House debates

Wednesday, 28 February 2007

Matters of Public Importance

Education

3:26 pm

Photo of Stephen SmithStephen Smith (Perth, Australian Labor Party, Shadow Minister for Education and Training) Share this | Hansard source

Nothing could better sum up the attitude of this government than when they say, ‘If there is a problem in education, it is nothing to do with us.’ The government are saying: ‘It is someone else’s fault. We just happen to have been the government of the Commonwealth of Australia for over a decade. All of these appalling statistics have nothing to do with us.’

What was Labor’s positive policy proposal? Labor’s positive policy proposal was to say to young Australians: ‘We encourage you to study maths and to teach maths. We will give you a reduction in your up-front HECS contribution when you are a student, and when you emerge as a graduate in maths and science if you teach maths or science then we will give you a 50 per cent remission.’ The minister at the table said this was a bandaid. Unlike the minister at the table—who normally so warmly embraces the remarks, policies and views of her predecessor, Dr Nelson—this is not what Minister Nelson then had to say about a similar approach that the government made in 2003-04 to encourage people to teach. When the government jacked up the HECS contribution by 25 per cent, it kept nursing and teaching, teaching in particular, at the bottom rung. That is where Labor proposed to put maths and science. What did Minister Nelson say on 26 August 2004? He said:

... part of the Higher Education reform package is a measure which quarantines teaching from any HECS increases, but allowing HECS to be lowered. The deliberate aim of this measure is to make teaching more attractive relative to other courses.

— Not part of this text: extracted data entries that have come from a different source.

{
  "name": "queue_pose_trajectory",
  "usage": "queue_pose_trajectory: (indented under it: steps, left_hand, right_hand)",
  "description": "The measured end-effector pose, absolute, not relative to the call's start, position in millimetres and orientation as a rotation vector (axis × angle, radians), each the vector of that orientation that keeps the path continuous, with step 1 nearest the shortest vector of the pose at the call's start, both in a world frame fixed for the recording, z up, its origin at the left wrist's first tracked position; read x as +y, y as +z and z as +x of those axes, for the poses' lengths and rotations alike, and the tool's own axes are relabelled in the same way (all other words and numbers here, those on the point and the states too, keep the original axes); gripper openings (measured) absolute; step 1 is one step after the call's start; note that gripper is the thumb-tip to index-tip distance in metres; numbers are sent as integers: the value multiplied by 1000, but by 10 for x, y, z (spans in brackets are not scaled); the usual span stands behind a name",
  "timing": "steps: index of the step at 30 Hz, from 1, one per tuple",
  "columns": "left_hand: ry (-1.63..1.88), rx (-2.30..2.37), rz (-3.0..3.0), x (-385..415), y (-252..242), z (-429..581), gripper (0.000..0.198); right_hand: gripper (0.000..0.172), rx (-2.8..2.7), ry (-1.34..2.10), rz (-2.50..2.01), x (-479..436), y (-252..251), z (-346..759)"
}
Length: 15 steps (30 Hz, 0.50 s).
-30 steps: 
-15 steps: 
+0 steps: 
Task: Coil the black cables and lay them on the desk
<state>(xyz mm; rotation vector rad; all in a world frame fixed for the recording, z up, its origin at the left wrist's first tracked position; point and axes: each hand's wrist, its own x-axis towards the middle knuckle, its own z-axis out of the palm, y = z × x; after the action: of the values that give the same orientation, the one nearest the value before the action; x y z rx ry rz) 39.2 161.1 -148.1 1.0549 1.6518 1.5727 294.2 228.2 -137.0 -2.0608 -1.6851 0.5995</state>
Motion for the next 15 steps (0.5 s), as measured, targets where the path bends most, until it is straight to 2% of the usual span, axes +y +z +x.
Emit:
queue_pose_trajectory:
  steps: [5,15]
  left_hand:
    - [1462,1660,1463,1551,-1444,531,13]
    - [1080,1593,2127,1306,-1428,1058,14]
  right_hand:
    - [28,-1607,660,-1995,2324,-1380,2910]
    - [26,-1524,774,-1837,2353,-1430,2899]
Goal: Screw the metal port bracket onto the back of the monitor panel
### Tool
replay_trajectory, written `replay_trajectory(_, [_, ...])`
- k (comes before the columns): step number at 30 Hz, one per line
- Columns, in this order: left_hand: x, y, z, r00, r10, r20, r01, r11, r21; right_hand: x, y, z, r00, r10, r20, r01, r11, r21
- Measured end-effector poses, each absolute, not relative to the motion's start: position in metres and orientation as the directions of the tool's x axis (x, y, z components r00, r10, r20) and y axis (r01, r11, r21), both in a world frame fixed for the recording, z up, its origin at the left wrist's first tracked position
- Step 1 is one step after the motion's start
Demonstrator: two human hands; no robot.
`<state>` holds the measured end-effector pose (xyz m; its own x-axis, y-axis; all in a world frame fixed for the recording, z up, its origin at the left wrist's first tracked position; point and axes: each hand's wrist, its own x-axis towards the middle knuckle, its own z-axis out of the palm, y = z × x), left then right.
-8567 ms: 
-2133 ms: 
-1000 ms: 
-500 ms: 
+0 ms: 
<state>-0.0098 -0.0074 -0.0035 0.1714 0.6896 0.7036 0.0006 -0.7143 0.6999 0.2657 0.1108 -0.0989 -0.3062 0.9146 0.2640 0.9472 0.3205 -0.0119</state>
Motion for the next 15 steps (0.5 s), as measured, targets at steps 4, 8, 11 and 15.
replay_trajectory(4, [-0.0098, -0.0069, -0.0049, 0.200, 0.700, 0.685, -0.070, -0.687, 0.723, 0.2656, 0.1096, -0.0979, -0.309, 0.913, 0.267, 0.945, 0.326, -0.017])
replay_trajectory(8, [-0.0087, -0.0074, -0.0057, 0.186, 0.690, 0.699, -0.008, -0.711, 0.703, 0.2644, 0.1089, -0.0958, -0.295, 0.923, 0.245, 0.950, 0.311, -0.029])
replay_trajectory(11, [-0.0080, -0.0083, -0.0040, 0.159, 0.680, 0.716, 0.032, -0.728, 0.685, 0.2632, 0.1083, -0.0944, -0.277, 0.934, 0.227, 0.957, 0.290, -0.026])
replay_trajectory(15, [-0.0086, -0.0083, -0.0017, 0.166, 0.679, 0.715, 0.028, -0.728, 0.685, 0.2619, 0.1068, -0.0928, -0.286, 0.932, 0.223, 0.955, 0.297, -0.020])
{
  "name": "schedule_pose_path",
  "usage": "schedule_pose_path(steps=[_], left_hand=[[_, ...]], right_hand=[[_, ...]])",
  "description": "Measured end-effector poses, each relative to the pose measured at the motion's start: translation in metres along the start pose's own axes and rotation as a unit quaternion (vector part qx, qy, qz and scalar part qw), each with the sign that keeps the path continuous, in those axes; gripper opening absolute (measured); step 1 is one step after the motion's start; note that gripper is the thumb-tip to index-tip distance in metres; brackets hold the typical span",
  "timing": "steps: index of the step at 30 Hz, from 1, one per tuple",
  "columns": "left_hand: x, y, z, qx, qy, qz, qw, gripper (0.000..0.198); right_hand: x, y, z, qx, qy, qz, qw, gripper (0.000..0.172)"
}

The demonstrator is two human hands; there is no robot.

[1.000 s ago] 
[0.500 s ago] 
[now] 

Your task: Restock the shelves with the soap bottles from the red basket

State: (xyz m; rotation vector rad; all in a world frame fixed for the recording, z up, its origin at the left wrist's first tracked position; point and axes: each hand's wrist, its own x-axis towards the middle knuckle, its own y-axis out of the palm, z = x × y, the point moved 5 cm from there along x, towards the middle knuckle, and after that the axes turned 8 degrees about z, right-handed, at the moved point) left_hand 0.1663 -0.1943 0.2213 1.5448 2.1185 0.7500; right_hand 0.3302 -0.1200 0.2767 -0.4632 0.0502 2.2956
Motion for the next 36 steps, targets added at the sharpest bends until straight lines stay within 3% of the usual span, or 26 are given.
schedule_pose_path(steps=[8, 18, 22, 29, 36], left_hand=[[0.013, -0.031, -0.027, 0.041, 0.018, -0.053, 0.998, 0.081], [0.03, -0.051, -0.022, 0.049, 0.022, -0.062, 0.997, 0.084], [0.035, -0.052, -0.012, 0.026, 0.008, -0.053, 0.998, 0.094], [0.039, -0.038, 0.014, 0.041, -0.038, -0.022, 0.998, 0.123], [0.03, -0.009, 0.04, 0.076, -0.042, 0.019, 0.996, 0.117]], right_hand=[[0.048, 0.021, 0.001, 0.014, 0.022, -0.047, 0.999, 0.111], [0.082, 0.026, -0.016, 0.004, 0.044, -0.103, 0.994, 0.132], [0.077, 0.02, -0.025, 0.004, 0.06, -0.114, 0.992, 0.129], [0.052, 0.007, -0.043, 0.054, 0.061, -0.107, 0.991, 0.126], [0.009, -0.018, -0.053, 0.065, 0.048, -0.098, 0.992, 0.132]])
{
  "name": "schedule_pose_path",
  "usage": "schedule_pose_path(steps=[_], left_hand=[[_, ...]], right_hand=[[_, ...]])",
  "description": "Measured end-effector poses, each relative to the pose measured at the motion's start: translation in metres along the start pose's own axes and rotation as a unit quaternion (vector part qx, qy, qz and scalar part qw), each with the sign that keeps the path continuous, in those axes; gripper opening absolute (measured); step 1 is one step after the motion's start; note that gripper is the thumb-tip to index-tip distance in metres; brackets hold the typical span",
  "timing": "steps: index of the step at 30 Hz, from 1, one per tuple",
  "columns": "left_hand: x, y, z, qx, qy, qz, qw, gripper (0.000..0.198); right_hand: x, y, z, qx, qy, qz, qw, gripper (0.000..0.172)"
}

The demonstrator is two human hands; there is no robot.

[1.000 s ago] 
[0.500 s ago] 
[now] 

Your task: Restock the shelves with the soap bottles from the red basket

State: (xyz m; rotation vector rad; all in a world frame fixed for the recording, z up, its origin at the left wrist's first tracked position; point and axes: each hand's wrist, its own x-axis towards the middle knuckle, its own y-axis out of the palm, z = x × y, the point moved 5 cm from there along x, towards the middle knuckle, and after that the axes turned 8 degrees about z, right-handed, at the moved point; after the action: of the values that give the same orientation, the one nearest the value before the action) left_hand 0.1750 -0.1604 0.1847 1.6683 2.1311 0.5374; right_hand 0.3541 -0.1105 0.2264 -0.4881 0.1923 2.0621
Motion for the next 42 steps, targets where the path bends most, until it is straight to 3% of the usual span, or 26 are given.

On 13 November 2003 he said:

Our goal as a society should be that the best and brightest school-leavers seek a career in teaching. Initiatives from the first agenda item, as well as the quarantining of teaching courses from rises in HECS fees will assist this.

So that was not the view of the previous minister, and it is not our view. We want to encourage young Australians to both study and teach maths. The state of those statistics that I have referred to the House is appalling.

The third measure we came up with was announced today: a national plan through a national curriculum board to ensure that in our core disciplines of maths, science, English and history we actually—after 20 years of talk generally and 10 years of talk by this government, whether it was Minister Kemp, Minister Nelson or this minister echoing Minister Nelson—make real progress. You can only make that real progress by being collaborative with the states and the territories and independent and religious education authorities. That will not be done by engaging in the blame game or by saying it is all someone else’s fault but rather by having an absolute commitment to act and to invest in ways which will ensure that the educational outcomes for our primary and secondary school students, for our TAFE students and for our university students are higher. Unless we raise all those things to better states on international comparators, our future prosperity is at risk. That is due to the appalling neglect of this government. After 16 years of continuous economic growth, and now with the benefit of a resources boom to China, it just does not get it. The single most important thing we can now do is to invest in the education, skills and training of our people and our workforce.